> [Work required]:
Only the lines from the one with "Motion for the" through the last belong in the output; print them exactly as given below.

[Dataset excerpt]

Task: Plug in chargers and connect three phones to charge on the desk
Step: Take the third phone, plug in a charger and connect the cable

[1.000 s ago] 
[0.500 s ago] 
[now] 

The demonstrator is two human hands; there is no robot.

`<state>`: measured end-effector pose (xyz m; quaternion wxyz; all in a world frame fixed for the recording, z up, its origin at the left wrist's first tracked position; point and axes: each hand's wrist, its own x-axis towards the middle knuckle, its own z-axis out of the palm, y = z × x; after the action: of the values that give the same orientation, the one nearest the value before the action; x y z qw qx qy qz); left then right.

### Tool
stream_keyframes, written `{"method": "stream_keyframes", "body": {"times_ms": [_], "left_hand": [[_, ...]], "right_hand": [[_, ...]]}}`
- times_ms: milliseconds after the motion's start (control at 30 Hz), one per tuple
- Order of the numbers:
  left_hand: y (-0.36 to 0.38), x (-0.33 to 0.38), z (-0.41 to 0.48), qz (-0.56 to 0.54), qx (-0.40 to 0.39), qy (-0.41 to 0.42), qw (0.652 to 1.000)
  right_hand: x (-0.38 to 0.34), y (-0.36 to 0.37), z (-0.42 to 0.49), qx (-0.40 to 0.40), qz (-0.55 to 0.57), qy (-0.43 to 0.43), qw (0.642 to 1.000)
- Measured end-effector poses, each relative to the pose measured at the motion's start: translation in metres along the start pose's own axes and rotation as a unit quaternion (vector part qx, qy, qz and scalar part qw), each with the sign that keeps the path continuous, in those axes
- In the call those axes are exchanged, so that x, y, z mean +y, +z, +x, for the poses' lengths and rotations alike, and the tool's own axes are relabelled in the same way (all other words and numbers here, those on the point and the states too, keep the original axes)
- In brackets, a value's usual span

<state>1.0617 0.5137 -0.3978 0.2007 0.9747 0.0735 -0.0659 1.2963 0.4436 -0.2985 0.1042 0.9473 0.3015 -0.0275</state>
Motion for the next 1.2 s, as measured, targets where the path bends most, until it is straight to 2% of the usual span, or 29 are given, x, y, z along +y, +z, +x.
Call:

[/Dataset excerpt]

> [Problem solution]:
Motion for the next 1.2 s, as measured, targets where the path bends most, until it is straight to 2% of the usual span, or 29 are given, x, y, z along +y, +z, +x.
Call:

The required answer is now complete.